今年も、もうじき「圓朝まつり」の季節、と言っても、ピンと来ない人がいるに違いない。それでも江戸落語中興の祖である三遊亭圓朝(えんちょう)の名前は、耳にしたことがあるのでは? 8月11日は圓朝の命日で、谷中の全生庵で法要が行われるが、社団法人落語協会の噺家さんたちが出店を出したりして、まさに「お祭り」気分が味わえる。落語をあまり知らないという人も、ふだんなかなか声をかける機会がない噺家さんたちと触れ合えるので、それだけでも出かける価値が大きいのだ。

圓朝と圓朝まつりについて少々

全生庵へのアクセスは、東京メトロ千代田線千駄木駅から徒歩5分ほど
写真提供:社団法人落語協会

三遊亭圓朝(1839-1900)と言えば、何よりもあの「牡丹灯篭」の作者として知られている。有名な円山応挙の作品など、怪談を創作する際に圓朝が参考にしたと伝えられる幽霊画も公開される (有料) ので、暑い真夏を少しでも涼しくしたいという方は、こちらもぜひご覧いただきたい。さまざまな映画の原作となっている『怪談 牡丹灯篭』や『真景累ケ淵(しんけいかさねがふち)』を読むのもおすすめだ。

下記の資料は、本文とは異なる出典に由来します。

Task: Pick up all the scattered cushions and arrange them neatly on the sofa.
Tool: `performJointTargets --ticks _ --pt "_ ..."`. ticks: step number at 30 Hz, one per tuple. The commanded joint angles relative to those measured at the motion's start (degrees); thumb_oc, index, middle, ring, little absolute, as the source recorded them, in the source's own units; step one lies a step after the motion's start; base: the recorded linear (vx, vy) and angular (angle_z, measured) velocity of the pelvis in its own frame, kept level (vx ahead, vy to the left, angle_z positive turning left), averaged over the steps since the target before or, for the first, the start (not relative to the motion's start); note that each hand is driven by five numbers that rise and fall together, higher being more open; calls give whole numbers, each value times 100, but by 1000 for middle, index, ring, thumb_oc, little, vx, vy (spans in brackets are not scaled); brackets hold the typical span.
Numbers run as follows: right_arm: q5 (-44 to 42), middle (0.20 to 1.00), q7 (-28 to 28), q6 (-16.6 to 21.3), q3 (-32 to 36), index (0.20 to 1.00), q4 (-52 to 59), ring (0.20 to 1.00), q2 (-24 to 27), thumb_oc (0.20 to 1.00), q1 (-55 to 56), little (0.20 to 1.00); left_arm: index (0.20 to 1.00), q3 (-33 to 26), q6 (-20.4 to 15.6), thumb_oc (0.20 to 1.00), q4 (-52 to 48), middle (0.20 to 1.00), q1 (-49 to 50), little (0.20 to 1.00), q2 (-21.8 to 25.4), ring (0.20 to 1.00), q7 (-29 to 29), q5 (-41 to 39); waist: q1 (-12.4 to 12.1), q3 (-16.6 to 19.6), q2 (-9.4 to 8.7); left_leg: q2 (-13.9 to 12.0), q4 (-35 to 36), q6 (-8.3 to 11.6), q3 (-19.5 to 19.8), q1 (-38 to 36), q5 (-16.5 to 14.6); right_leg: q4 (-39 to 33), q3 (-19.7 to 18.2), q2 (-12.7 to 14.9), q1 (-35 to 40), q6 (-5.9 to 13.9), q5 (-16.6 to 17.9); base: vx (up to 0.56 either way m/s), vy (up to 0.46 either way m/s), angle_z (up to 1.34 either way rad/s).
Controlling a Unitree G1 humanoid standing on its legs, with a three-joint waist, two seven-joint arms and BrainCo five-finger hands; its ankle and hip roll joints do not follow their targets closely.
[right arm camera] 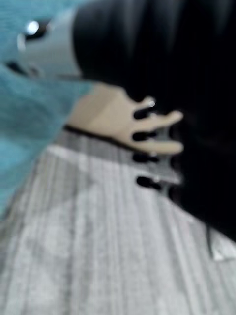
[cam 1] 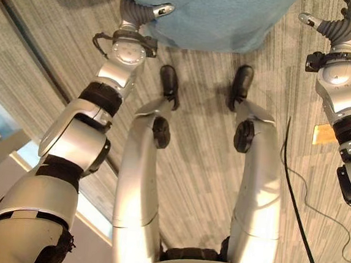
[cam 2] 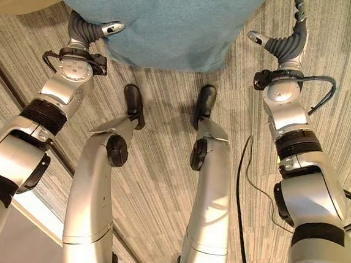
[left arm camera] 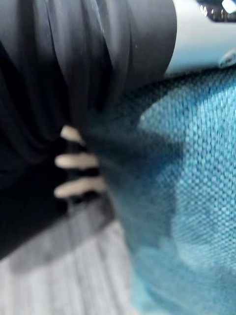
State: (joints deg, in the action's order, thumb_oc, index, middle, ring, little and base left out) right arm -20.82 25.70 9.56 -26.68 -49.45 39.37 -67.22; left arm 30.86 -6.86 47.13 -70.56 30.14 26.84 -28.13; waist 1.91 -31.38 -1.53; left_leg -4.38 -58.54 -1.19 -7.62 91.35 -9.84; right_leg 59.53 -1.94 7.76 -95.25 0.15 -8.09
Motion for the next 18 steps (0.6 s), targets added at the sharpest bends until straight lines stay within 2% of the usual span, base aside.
performJointTargets --ticks 1,7,9,10,12,15,16,18 --pt "-425 1000 -370 176 -333 1000 -216 1000 151 1000 36 1000 1000 -166 -245 1000 -78 1000 223 1000 -73 1000 89 -87 30 230 292 346 369 180 525 -194 214 -167 -14 -47 529 404 -265 0 0 0" --pt "-606 1000 -613 68 -828 1000 -789 1000 -119 1000 -613 1000 1000 -39 -368 1000 -223 1000 36 1000 -118 1000 44 -276 -132 165 490 368 219 196 612 -143 249 -37 40 14 529 382 -294 11 -4 2" --pt "-760 1000 -644 78 -921 1000 -728 1000 -497 1000 -763 1000 1000 -16 -427 1000 -327 1000 -35 1000 -198 1000 80 -340 -199 161 573 365 152 202 639 -143 252 40 43 23 529 368 -321 0 0 0" --pt "-759 1000 -642 78 -926 1000 -732 1000 -502 1000 -768 1000 1000 -18 -428 1000 -326 1000 -35 1000 -196 1000 80 -341 -194 161 574 366 150 203 641 -142 249 43 44 24 529 367 -324 0 0 0" --pt "-670 1000 -642 72 -1160 1000 -581 1000 -963 1000 -1020 1000 1000 18 -489 1000 -397 1000 -100 1000 -284 1000 92 -414 -256 159 633 354 102 191 631 -142 237 89 52 36 529 351 -350 0 0 0" --pt "-634 1000 -568 102 -1233 1000 -394 1000 -1412 1000 -1154 1000 1000 -15 -532 1000 -410 1000 -170 1000 -408 1000 187 -470 -260 158 640 370 100 189 639 -141 240 98 52 24 529 350 -342 0 0 0" --pt "-631 1000 -563 100 -1234 1000 -391 1000 -1418 1000 -1154 1000 1000 -16 -533 1000 -410 1000 -168 1000 -405 1000 189 -469 -256 158 637 371 99 189 639 -141 240 99 51 25 529 350 -343 0 0 0" --pt "-711 1000 -440 177 -1104 1000 -314 1000 -1872 1000 -1132 1000 1000 -24 -532 1000 -338 1000 -234 1000 -569 1000 292 -471 -245 158 624 393 91 189 639 -141 253 100 38 9 529 338 -338 0 0 0"
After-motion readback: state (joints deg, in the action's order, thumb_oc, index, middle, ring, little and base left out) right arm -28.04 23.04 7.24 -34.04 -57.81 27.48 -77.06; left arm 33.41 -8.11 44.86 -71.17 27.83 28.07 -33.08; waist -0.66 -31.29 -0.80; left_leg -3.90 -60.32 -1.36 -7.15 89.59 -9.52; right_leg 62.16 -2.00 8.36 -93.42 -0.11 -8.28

怪談噺のほかに人情話でも知られた圓朝。「芝浜」や「文七元結(ぶんしちもっとい)」は、現代でも噺家によく選ばれる大人気の作品だが、これも圓朝の作である。筑摩書房の『三遊亭円朝』をはじめ、多数の書籍が出版されている。

なお、圓朝は近代日本語の祖とも言われる。落語の速記本が、明治の言文一致に大きく貢献したためだ。二葉亭四迷や夏目漱石などの作家たちは、圓朝の落語に影響を受けていたのだった。

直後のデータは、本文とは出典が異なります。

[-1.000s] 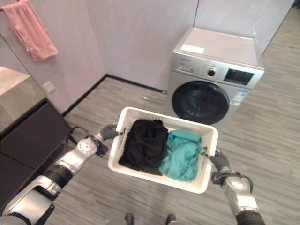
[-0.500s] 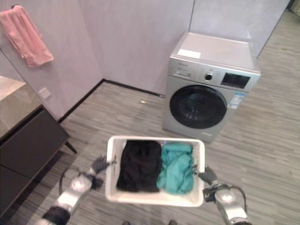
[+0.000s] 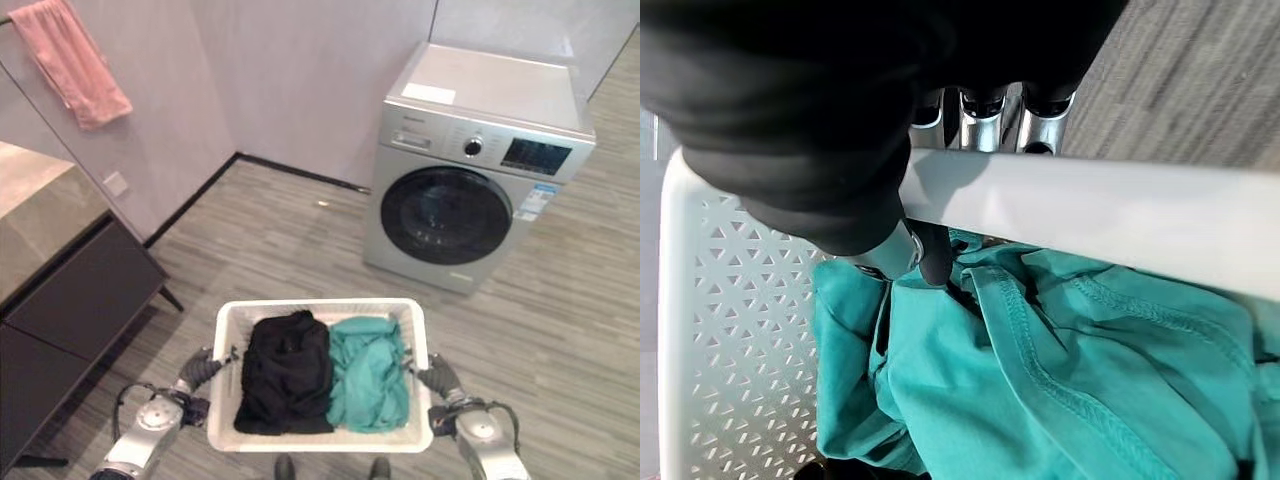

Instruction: Grab the laundry basket,head to the washer,open it,put in the laundry and shut it.

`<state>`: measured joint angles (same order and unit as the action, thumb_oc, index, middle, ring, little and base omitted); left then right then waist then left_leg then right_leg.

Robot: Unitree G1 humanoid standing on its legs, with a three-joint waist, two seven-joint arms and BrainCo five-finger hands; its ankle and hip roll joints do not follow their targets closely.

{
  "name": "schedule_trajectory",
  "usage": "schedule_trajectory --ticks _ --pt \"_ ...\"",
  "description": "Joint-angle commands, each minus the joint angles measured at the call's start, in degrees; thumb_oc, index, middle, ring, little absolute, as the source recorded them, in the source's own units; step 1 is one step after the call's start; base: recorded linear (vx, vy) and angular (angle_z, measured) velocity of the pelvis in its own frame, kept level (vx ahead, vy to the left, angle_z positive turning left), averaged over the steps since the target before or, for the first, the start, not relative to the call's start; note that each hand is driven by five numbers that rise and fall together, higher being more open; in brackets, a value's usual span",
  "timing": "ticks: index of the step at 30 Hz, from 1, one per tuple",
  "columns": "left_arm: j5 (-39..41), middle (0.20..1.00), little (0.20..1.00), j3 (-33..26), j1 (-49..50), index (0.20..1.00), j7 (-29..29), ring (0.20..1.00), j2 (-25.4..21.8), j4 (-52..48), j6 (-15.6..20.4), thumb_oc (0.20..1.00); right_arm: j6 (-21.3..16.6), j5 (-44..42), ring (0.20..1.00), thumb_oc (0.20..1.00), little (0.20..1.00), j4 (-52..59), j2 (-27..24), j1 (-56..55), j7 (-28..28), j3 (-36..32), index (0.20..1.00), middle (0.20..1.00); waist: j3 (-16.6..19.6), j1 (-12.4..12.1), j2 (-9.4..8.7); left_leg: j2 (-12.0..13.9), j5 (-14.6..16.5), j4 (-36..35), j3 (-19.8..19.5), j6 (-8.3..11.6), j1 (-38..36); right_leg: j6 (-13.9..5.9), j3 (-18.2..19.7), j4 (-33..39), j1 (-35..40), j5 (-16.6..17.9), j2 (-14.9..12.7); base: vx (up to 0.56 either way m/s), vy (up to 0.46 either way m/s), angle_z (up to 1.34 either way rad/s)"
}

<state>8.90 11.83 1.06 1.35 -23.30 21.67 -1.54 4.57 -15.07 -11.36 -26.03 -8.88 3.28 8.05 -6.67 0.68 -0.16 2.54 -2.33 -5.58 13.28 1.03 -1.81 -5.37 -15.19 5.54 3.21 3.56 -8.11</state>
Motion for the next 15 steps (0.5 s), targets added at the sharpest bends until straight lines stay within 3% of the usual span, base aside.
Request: schedule_trajectory --ticks 1,9,10,15 --pt "0.5 0.2 0.2 -3.7 -9.1 0.2 0.5 0.2 -2.4 -1.5 4.1 0.2 -4.2 -3.3 0.2 0.2 0.2 5.1 -6.2 3.9 1.0 -5.8 0.2 0.2 0.0 -0.5 0.0 1.7 5.3 0.6 3.8 0.79 -1.7 -2.54 -0.8 -0.5 1.7 -2.6 -3.3 0.0 0.016 -0.08" --pt "-3.7 0.2 0.2 0.5 -21.5 0.2 -3.0 0.2 -9.3 -5.6 2.8 0.2 -1.9 -7.9 0.2 0.2 0.2 8.5 -16.8 6.2 5.0 -8.4 0.2 0.2 -0.8 0.0 -0.68 1.6 5.3 0.6 4.2 0.7 -1.6 -3.2 -0.3 -0.5 0.9 -1.7 -3.7 -0.01 0.042 -0.03" --pt "-2.4 0.2 0.2 4.4 -29.8 0.2 -3.7 0.2 -10.6 -4.3 2.5 0.2 -1.1 -9.5 0.2 0.2 0.2 7.0 -21.2 9.4 5.5 -7.1 0.2 0.2 -1.6 0.0 -1.25 1.2 5.4 1.2 4.6 0.32 -1.5 -3.65 0.3 -0.5 0.5 -1.1 -4.2 -0.03 0.064 -0.11" --pt "-0.6 0.2 0.2 9.2 -38.9 0.2 -3.8 0.2 -10.0 -2.3 2.6 0.2 -0.9 -11.5 0.2 0.2 0.2 6.2 -24.3 11.1 5.8 -7.7 0.2 0.2 -2.7 0.3 -2.06 0.7 8.0 7.6 3.9 -0.42 1.9 -4.09 0.5 -1.8 -0.1 -0.6 -5.7 -0.03 0.079 -0.17"
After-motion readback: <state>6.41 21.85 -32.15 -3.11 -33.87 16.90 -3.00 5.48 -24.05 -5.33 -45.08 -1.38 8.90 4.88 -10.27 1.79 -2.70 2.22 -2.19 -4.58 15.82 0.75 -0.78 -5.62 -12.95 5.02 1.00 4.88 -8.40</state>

圓朝まつりは、命日の8月11日に墓所がある全生庵で行われていた法要「圓朝忌」を、落語ファンへの感謝の催しに一新して、2002年から始められた。以前から行われていた「奉納落語会」は、引き続き一般客に向けて低料金で開催されている(今年の申し込みは終了)。そのほか、飲食店や販売店などの出店が並び、3,000人を超える客でにぎわうようになっており、すでに谷中の夏の風物詩として定着している。

噺家さん、芸人さんたちの芸と素顔(?)も見ることができる
写真提供:社団法人落語協会

今年は8月9日に開催決定

圓朝まつりが開かれるのは、毎年8月11日の直前の日曜日で、今年は8月9日に開催される。当日は9時30分に開場となり、終了は17時。その間に、さまざまなパフォーマンスや、寄席の招待券などが当たる抽選会も行われる。

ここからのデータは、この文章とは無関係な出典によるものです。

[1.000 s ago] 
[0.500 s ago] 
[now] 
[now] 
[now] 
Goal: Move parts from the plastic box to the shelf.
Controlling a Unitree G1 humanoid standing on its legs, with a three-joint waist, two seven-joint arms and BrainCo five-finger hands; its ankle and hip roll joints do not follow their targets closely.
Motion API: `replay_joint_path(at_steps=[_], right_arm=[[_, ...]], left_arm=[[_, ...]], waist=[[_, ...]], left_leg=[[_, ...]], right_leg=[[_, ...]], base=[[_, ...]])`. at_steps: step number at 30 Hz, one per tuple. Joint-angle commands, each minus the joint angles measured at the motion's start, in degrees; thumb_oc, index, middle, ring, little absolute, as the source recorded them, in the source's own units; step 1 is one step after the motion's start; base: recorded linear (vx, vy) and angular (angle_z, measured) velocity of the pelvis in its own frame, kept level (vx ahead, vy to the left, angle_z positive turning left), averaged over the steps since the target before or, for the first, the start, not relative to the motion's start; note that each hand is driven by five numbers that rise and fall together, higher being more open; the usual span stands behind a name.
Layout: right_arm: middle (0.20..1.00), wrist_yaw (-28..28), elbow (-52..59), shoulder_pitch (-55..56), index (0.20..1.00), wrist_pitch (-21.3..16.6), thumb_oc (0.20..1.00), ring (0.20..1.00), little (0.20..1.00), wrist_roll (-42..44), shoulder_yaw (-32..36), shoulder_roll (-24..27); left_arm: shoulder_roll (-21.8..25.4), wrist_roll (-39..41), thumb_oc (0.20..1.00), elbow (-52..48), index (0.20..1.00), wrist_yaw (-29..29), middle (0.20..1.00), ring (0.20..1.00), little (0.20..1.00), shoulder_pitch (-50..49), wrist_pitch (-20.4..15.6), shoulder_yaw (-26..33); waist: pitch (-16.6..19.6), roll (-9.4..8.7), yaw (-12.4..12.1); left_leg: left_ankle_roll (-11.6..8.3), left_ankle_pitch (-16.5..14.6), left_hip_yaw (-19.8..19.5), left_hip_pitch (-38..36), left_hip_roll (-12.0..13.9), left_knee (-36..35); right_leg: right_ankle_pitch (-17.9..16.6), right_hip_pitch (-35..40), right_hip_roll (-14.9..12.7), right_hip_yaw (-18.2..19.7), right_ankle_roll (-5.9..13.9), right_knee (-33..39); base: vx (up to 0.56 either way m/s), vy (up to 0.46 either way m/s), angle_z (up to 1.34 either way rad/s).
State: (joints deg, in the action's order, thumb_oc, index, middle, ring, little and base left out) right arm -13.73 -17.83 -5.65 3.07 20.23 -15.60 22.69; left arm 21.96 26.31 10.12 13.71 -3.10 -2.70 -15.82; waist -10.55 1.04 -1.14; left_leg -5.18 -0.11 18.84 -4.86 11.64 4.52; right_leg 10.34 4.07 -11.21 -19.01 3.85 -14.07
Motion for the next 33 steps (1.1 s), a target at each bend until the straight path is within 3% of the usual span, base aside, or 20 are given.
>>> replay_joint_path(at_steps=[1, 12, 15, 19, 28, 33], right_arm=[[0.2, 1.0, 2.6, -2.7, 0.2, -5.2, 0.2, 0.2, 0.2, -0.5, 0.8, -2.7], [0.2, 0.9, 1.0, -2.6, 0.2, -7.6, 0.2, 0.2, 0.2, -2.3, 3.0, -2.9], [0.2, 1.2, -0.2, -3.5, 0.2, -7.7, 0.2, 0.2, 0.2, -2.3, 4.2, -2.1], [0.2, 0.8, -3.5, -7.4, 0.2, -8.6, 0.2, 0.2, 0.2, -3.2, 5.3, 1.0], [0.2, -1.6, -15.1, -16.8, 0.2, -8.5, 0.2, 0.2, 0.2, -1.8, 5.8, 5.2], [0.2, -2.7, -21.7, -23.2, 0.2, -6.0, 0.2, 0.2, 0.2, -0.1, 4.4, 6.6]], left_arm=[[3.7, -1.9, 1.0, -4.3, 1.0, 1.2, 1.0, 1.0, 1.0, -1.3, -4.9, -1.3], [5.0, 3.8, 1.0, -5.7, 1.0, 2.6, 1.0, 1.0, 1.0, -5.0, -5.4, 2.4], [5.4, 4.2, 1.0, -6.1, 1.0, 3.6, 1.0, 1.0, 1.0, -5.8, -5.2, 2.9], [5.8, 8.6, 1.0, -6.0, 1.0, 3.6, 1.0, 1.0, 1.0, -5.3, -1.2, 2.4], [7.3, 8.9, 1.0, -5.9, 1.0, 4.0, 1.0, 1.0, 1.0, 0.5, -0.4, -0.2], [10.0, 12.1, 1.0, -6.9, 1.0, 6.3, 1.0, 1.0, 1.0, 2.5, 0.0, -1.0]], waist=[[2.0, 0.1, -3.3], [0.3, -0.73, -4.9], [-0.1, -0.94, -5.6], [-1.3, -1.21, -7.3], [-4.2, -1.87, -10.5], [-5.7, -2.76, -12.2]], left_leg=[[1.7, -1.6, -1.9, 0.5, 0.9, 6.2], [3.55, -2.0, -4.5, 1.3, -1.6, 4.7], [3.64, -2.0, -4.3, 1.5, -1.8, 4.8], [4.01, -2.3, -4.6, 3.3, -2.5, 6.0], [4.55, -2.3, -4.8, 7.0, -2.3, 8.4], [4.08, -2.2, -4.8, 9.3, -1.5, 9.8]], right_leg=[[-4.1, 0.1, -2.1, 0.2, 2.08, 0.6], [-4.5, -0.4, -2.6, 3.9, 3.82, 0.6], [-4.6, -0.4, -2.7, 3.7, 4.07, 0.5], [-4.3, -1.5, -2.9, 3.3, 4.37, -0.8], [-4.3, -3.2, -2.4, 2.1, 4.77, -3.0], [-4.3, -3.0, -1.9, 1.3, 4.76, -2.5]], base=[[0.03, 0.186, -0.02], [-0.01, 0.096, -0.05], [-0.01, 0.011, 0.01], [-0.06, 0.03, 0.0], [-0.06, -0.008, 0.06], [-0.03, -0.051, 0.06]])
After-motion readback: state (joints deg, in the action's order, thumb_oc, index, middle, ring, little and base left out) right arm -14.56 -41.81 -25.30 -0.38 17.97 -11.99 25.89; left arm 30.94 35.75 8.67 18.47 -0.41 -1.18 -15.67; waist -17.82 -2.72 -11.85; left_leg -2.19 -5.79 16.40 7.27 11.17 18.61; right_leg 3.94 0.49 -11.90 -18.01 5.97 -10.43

屋台はおよそ35店も並び、祭りの目玉となっている。その中味は本当に多種多彩だが、「落語絵手紙」とか「寄席文字の店」など、いかにも落語らしいものから、自衛隊入隊希望者と裁判員に関する疑問に答える「桂才賀の法務笑と防衛笑」、「文生・小金馬の楽しい現代都都逸」、扇子や手拭いが当たる「時蔵のちんちろりん」など、愉快なものまで。さらに、本格派ビーフカレーが味わえる、柳家小三治一門の「ライスカレーはしゃじで食う」をはじめ、飲食店もいろいろ。

寄席や落語会とはまた違った落語、芸の雰囲気に触れられる貴重な機会だ
写真提供:社団法人落語協会

各店の内容については、公式サイトにも掲載されているが、何だかよくわからない店もあったりするので、とにかく当日が楽しみだ。そして何よりも、場内での噺家さんたちへの写真撮影やサイン依頼は、「お気軽に」というのがうれしい。これほど大勢の噺家さんたちと交流ができるのは、この「圓朝まつり」くらいだろう。

落語ファンにとっては、まさに夢のようなイベント。落語に詳しくない人でも、落語の雰囲気、噺家さんたちの個性に触れられる貴重なお祭りだ。これを機に、落語の世界へ引き込まれるかもしれない。

ちなみに、出店は商品の売り切れ、噺家の体力切れのため、時間前に閉店する場合もあるとのことなので、ご注意を。